NCPA - National Center for Policy Analysis

The Feds versus the Chinatown Bus

July 19, 2013

The long-distance busing industry was originally dominated by small scrappy companies competing fiercely to win over customers, only to become a government-protected cartel with declining ridership and no competitive spirit. A half-century later, busing returned to its glorious origins, but today it's in danger becoming a ward of the state once more, says Jim Epstein, a producer at Reason TV.

In the 1910s, the very first American bus companies started picking up passengers on main streets all across America. There were few barriers to entry; entrepreneurs without much capital could buy or lease a motorcoach and then start doing regular pick-ups in front of a hotel or on a street corner.

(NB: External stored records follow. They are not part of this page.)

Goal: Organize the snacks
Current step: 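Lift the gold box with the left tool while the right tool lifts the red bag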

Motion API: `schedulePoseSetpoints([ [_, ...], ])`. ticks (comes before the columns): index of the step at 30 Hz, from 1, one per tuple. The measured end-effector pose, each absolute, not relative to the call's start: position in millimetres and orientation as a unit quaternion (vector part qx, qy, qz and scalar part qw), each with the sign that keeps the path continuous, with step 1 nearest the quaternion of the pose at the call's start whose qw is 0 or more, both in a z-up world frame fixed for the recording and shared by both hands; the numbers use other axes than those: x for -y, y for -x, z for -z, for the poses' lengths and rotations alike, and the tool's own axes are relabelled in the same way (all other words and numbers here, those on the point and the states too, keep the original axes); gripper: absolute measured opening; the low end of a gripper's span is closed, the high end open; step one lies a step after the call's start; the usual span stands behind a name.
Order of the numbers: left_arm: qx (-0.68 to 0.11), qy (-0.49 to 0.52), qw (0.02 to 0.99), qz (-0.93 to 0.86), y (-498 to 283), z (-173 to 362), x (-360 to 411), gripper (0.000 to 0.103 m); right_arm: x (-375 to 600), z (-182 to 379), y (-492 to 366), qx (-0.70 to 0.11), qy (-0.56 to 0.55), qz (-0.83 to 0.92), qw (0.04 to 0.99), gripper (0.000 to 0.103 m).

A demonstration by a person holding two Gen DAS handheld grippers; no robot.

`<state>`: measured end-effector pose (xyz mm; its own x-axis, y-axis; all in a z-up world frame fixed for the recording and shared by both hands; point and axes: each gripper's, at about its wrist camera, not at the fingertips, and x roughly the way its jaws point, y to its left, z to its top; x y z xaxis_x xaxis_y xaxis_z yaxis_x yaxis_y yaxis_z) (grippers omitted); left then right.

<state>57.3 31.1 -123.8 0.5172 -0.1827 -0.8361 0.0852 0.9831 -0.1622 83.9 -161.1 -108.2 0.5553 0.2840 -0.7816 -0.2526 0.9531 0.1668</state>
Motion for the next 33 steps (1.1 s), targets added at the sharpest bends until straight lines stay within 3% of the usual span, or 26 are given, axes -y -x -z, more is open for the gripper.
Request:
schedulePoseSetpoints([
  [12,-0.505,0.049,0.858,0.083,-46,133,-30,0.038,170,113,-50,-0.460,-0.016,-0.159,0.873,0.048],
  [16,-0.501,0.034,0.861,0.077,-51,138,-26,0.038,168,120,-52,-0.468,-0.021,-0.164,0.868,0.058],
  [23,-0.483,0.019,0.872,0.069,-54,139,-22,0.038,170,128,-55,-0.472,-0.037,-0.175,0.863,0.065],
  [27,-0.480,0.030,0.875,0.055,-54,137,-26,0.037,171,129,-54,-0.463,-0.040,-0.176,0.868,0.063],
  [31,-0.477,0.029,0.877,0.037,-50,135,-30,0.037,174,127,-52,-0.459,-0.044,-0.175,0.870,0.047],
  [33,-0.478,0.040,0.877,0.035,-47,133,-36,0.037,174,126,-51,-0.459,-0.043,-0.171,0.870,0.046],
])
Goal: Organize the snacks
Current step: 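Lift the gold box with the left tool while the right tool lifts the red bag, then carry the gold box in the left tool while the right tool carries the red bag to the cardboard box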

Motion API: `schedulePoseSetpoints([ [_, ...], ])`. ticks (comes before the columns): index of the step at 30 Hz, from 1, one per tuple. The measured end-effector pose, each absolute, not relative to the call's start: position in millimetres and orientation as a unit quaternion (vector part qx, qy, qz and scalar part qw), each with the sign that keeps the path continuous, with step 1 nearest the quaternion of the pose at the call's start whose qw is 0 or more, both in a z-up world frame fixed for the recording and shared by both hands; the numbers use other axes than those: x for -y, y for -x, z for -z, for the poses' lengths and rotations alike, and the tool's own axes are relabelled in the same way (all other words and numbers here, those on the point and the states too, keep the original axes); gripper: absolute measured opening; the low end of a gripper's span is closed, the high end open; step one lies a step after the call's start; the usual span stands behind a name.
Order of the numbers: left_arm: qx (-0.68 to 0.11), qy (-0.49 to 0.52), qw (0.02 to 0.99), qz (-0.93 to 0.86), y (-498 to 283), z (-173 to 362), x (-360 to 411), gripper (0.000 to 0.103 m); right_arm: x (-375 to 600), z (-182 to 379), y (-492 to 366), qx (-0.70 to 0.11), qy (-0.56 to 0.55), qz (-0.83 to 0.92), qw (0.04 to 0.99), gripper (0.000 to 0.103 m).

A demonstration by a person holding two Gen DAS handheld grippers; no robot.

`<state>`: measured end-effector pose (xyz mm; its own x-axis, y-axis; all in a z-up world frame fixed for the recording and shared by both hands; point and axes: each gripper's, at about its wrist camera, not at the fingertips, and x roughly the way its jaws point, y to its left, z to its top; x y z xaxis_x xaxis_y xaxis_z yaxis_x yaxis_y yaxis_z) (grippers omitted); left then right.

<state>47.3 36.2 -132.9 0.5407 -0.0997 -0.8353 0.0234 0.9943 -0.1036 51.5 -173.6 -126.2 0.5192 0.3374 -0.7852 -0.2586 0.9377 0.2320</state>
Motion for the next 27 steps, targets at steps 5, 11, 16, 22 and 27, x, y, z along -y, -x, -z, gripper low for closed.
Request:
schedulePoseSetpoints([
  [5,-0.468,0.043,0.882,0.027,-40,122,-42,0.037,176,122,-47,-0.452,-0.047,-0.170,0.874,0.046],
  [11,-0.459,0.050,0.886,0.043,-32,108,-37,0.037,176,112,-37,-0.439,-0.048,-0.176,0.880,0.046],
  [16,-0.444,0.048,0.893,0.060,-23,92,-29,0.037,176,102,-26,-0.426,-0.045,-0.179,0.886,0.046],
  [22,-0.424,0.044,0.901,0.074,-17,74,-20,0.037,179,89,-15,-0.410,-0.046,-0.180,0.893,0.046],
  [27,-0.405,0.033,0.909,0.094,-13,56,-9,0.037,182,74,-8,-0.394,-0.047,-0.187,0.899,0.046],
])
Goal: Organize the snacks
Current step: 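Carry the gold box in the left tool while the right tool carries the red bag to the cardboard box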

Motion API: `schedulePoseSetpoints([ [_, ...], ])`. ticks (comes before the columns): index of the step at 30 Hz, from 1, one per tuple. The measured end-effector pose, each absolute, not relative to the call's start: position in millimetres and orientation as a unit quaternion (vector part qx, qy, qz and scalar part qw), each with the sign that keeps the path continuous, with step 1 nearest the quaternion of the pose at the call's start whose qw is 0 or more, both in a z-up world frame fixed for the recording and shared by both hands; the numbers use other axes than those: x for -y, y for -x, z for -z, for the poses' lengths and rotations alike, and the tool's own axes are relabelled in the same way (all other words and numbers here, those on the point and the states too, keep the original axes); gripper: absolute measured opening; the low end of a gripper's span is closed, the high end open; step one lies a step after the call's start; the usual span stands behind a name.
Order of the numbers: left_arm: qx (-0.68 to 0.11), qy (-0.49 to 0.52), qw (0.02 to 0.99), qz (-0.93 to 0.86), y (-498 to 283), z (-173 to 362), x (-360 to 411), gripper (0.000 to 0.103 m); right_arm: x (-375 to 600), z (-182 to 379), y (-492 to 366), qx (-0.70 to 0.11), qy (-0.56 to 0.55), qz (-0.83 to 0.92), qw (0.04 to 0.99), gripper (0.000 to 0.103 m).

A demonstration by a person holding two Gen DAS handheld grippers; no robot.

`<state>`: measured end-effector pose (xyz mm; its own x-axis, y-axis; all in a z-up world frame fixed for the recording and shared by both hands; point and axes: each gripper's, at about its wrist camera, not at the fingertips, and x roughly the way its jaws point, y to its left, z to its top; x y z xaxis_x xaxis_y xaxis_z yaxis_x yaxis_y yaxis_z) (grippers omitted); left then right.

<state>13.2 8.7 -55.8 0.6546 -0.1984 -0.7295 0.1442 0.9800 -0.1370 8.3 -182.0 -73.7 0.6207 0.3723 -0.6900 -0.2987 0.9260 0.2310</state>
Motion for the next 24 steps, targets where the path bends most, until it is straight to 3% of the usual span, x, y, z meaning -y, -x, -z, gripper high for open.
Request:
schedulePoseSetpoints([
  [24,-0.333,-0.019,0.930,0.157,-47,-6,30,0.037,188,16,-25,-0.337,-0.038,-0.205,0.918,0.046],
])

  • Within a few years, local governments intervened to protect established companies from new competition.
  • By 1925, most states required that bus companies apply for permission to service particular routes.
  • The Motor Carrier Act of 1935 put the federal Interstate Commerce Commission (ICC) in charge of regulating bus travel. The ICC did everything from setting ticket prices to granting established companies the exclusive right to operate between certain cities.

Protected from competition, bus companies grew indifferent to the changing tastes of their customers. Americans relocated to the suburbs, while car and air travel exploded in popularity. As inner-city depots became dangerous and decrepit, bus companies failed to alter their business models. After World War II, U.S. bus travel fell by half in just a decade and then it kept declining.

  • The industry languished for the next half century.
  • In 1982, President Reagan deregulated intercity bus travel, which cleared the way for new companies to get into the business and start fighting to win back passengers, but for the next decade and a half not much changed.
  • Then in the late 1990s, a group of immigrants from Fujian Province, China, reinvented the bus industry in New York City's Chinatown.

These entrepreneurs brought busing back to its roots of picking up passengers right off the street instead of from a traditional station.

Today, history is repeating itself. An onslaught of new safety rules is forcing many small bus operations out of business, allowing the corporate carriers to grab more market share. Indeed, on May 31, 2012, the Federal Motor Carrier Safety Administration shutdown 26 bus companies in a single day; since then it has forced an additional 15 closures.